Entre favelas e arranha-céus
Por Laira Vieira
No denso tecido urbano do Rio de Janeiro contemporâneo, onde arranha-céus se erguem como sentinelas e favelas se entrelaçam com bairros de classe média-alta, emerge o filme O Silêncio da Chuva (2021), dirigido por Daniel Filho (A Partilha, Boca de Ouro), que é uma ótima adaptação literária, mas que não escapa de alguns clichês do gênero do suspense policial.
Baseado no livro homônimo escrito por Luiz Alfredo Garcia-Roza, no centro da narrativa está o solitário detetive Espinosa (Lázaro Ramos), cuja investigação meticulosa sobre o assassinato de um empresário revela camadas profundas de intrigas e um emaranhado de segredos, ambientados em um Rio de Janeiro quase noir.
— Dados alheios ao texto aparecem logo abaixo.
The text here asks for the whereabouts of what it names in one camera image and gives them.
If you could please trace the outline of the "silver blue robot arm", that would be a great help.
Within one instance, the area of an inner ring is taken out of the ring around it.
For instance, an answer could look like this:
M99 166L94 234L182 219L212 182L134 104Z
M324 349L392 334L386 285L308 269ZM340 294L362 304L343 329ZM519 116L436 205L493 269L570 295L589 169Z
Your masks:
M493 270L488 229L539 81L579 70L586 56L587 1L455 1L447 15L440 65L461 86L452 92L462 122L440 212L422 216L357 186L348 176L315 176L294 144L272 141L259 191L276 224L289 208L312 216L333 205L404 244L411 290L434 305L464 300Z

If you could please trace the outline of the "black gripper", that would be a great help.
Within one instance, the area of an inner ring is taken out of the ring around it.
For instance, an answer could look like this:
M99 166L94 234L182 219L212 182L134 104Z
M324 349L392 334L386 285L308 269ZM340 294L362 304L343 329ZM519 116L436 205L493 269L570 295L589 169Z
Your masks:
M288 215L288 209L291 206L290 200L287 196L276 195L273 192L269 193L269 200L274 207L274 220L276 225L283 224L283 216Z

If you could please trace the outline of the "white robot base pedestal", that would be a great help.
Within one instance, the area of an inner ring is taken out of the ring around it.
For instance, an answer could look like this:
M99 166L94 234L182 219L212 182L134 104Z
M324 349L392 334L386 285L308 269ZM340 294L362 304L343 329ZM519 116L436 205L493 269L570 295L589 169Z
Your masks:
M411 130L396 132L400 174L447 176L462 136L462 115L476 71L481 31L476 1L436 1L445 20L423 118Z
O protagonista se vê imerso em um labirinto de relações e interesses que oscilam entre o poder e a vulnerabilidade. As fortes personagens femininas, como Beatriz (Cláudia Abreu), a viúva do empresário assassinado; Rose (Mayana Neiva), a amante dele; e Daia (Thalita Carauta), a parceira de Espinosa, não só adicionam complexidade à trama como também lançam luz sobre questões de gênero e poder que reverberam além da tela.
Elas são complexas, e cada uma enfrenta a misoginia de formas diferentes, o que dá textura ao enredo.
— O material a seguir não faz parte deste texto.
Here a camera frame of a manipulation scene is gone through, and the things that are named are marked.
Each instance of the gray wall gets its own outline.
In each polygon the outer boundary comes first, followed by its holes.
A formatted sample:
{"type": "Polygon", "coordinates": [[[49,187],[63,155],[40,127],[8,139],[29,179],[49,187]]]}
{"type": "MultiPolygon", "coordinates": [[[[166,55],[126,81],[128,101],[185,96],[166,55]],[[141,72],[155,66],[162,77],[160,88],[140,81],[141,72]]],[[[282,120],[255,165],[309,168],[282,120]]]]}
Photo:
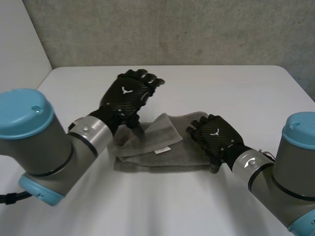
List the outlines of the gray wall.
{"type": "Polygon", "coordinates": [[[54,68],[279,65],[315,99],[315,0],[23,0],[54,68]]]}

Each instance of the white table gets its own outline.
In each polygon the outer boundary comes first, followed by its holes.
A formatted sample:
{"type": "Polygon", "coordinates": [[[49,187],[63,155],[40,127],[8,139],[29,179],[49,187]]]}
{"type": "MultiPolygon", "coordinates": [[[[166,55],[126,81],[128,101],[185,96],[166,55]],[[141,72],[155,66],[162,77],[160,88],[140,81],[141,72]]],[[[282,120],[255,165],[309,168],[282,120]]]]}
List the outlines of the white table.
{"type": "MultiPolygon", "coordinates": [[[[221,115],[246,145],[276,154],[282,127],[315,103],[277,66],[103,66],[53,70],[39,90],[66,128],[97,109],[120,73],[145,68],[165,79],[139,112],[153,121],[194,111],[221,115]]],[[[23,170],[0,159],[0,192],[20,191],[23,170]]],[[[36,198],[0,206],[1,236],[289,236],[223,165],[219,173],[123,174],[105,151],[56,207],[36,198]]]]}

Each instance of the screw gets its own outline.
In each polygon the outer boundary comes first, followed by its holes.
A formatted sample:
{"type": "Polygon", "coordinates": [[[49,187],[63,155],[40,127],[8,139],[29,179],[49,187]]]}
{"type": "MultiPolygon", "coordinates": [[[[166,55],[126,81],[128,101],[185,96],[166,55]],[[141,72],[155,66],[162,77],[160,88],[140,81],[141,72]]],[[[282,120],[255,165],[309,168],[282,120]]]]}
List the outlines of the screw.
{"type": "Polygon", "coordinates": [[[250,165],[255,165],[256,164],[256,161],[255,160],[250,160],[250,165]]]}

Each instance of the black cable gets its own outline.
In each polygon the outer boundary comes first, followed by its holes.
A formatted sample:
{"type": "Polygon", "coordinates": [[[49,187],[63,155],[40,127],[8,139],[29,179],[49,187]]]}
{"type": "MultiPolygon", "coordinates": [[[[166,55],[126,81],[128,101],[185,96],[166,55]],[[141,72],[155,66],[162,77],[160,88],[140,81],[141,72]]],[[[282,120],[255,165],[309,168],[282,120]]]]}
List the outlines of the black cable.
{"type": "Polygon", "coordinates": [[[4,203],[6,205],[14,204],[17,201],[31,197],[32,195],[28,192],[21,193],[8,193],[7,195],[0,195],[0,204],[4,203]]]}

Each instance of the concrete wall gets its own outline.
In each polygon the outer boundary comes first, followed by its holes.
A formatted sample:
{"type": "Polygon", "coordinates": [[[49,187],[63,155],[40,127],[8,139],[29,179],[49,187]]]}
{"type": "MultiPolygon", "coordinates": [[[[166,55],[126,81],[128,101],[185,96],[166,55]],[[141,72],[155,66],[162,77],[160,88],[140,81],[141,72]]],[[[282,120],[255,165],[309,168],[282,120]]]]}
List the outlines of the concrete wall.
{"type": "Polygon", "coordinates": [[[284,67],[315,99],[314,0],[24,4],[54,68],[272,64],[284,67]]]}
{"type": "Polygon", "coordinates": [[[0,92],[36,89],[52,70],[21,0],[0,0],[0,92]]]}
Como disse Baruch Espinosa: “Tudo pode ser causa de prazer, dor ou desejo.” E essa citação espelha o processo de investigação do detetive que busca não só desvendar o assassinato, mas as relações interpessoais e as decisões éticas de seus suspeitos. Cada interação possui subtexto, cada olhar lança dúvidas sobre as verdadeiras intenções por trás das palavras.
À medida que o detetive desvenda a teia de mentiras e manipulações que cercam o caso, somos confrontados com a pergunta inevitável: até que ponto estamos dispostos a ir para manter nossos ideais intactos em um mundo de aparências, onde o dinheiro fala mais alto? A obra não é apenas um exercício de investigação, é uma exploração da condição humana, das tensões sociais e das sombras que habitam os recantos da mentalidade humana.
Daniel Filho entrega um longa-metragem que desafia e provoca, deixando o público imerso em reflexões sobre ética, justiça e o preço da verdade. No desfecho – com cenas violentas – quando o último véu é levantado e a verdade se revela em toda a sua crueldade, somos lembrados que a justiça nem sempre é cega e nem sempre é resolvida nos tribunais.
O Silêncio da Chuva não é apenas um filme para ser assistido, é uma experiência para ser vivida, uma provocação para pensarmos mais profundamente sobre as complexidades morais que moldam nossas vidas, e principalmente sobre as astutas personagens femininas que driblam a misoginia e são as verdadeiras heroínas do filme – assim como as mulheres na vida real.